I was once having a discussion with a woman about the research that Axe did at the Cambridge University lab. He published four articles in the Journal of Molecular Biology. I held out one of the papers to her and showed her the numbers. She said over and over “I hate the Discovery Institute! I hate the Discovery Institute!” Well, yeah, but you can’t make the Journal of Molecular Biology go away with hating the Discovery Institute. JMB is peer-reviewed, and this was experimental evidence – not a theory, not a hypothesis.

We have been blessed by the Creator and Designer of the universe in this time and place with overwhelming evidence – an abundance of riches.
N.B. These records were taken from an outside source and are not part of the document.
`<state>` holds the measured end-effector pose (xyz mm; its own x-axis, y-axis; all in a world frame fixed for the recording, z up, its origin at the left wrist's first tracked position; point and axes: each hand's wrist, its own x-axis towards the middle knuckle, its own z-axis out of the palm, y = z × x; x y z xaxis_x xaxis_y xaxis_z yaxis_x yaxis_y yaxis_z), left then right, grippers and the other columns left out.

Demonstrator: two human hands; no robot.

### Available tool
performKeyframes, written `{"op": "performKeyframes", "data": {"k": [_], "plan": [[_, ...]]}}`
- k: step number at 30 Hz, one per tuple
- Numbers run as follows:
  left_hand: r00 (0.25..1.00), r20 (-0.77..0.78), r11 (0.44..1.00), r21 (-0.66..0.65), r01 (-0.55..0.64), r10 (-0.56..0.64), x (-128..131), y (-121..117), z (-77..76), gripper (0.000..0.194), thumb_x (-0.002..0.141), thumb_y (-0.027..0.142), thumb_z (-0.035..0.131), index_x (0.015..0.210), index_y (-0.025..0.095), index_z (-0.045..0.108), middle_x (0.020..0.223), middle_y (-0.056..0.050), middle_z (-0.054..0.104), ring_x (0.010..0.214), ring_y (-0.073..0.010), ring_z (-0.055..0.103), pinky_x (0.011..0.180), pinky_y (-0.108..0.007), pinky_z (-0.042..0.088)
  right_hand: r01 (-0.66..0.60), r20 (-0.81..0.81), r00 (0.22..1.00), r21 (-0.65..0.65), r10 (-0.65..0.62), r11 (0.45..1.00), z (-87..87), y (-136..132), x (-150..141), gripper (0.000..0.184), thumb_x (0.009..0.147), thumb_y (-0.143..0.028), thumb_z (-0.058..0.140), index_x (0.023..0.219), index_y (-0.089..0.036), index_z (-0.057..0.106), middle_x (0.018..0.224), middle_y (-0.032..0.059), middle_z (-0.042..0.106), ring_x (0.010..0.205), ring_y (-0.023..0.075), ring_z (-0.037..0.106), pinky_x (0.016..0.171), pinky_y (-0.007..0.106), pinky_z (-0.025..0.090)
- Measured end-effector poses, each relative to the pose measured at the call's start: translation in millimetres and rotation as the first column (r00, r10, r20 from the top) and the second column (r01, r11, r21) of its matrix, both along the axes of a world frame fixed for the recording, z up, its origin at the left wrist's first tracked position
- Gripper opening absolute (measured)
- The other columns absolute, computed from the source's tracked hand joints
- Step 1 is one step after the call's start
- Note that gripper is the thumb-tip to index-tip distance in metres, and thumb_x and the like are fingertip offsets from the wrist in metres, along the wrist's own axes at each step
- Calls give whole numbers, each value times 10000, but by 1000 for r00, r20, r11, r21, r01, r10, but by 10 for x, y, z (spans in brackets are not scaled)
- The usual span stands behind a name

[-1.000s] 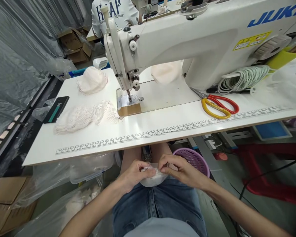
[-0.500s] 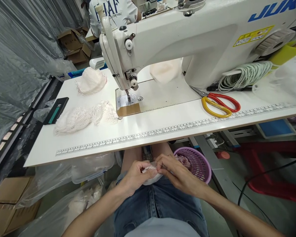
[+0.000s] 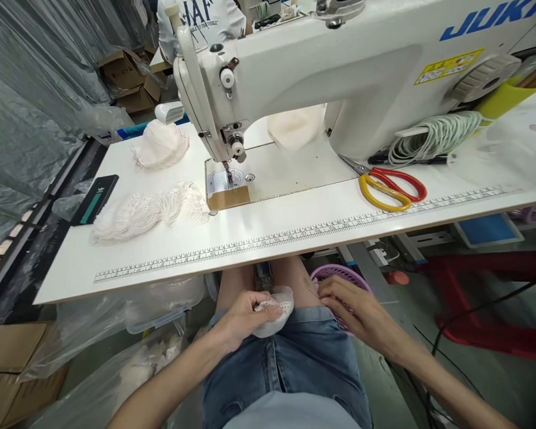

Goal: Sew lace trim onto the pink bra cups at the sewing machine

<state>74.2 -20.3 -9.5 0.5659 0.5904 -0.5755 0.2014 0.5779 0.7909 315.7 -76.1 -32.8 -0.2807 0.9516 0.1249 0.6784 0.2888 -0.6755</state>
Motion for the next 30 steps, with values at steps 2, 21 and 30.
{"op": "performKeyframes", "data": {"k": [2,21,30], "plan": [[1000,-2,1000,8,-3,3,31,-4,18,396,660,480,724,650,94,636,656,11,436,623,-95,375,582,-228,240,-96,-166,982,-9,94,995,192,12,-198,139,945,-221,397,918,-208,532,884,57,569,803,165,541,687,266,430],[994,-76,995,-55,-84,80,1,24,-24,454,590,504,759,762,94,667,686,-16,543,628,-111,434,590,-228,275,65,269,961,20,-68,998,-297,-32,86,196,894,-123,363,753,-181,487,690,57,528,615,172,516,588,281,395],[983,-119,987,60,151,-143,17,79,92,464,662,553,678,642,95,608,601,12,456,560,-85,356,525,-221,217,-228,-210,961,-224,182,948,98,122,-107,524,856,-329,554,1333,-228,359,1320,112,457,1176,223,464,897,332,430]]}}
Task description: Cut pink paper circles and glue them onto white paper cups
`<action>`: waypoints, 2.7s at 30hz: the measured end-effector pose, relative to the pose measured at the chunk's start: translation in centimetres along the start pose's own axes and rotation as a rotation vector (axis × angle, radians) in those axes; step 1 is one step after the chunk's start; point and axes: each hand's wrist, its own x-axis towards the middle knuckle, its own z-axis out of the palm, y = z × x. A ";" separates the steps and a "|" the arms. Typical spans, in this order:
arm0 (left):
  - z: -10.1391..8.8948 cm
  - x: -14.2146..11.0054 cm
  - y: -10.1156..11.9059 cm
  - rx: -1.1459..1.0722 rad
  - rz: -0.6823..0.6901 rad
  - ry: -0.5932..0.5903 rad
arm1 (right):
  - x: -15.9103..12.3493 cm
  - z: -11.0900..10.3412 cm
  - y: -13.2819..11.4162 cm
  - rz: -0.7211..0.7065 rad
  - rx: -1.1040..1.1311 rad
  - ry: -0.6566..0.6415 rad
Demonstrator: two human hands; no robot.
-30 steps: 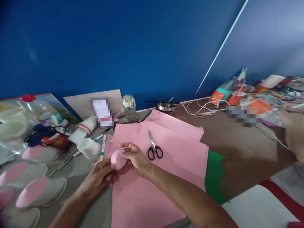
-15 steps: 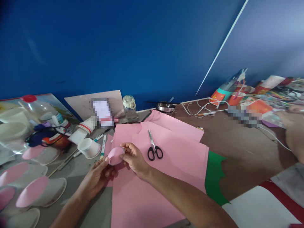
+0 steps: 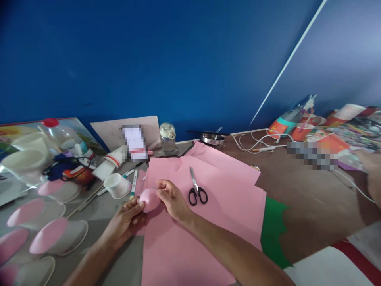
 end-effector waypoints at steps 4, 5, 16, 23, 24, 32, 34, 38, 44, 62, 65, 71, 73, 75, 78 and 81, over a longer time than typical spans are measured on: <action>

For those who have an open mind, this is what you’ve been waiting for to make your decision. For the naturalists who struggle so mightily to block out the progress of experimental science, they’ll need to shout louder and shut their eyes tighter and push harder to block their ears. Maybe if they keep screaming “Star Trek” and “Star Wars” over and over to themselves, they will be able to ignore the real science a little longer.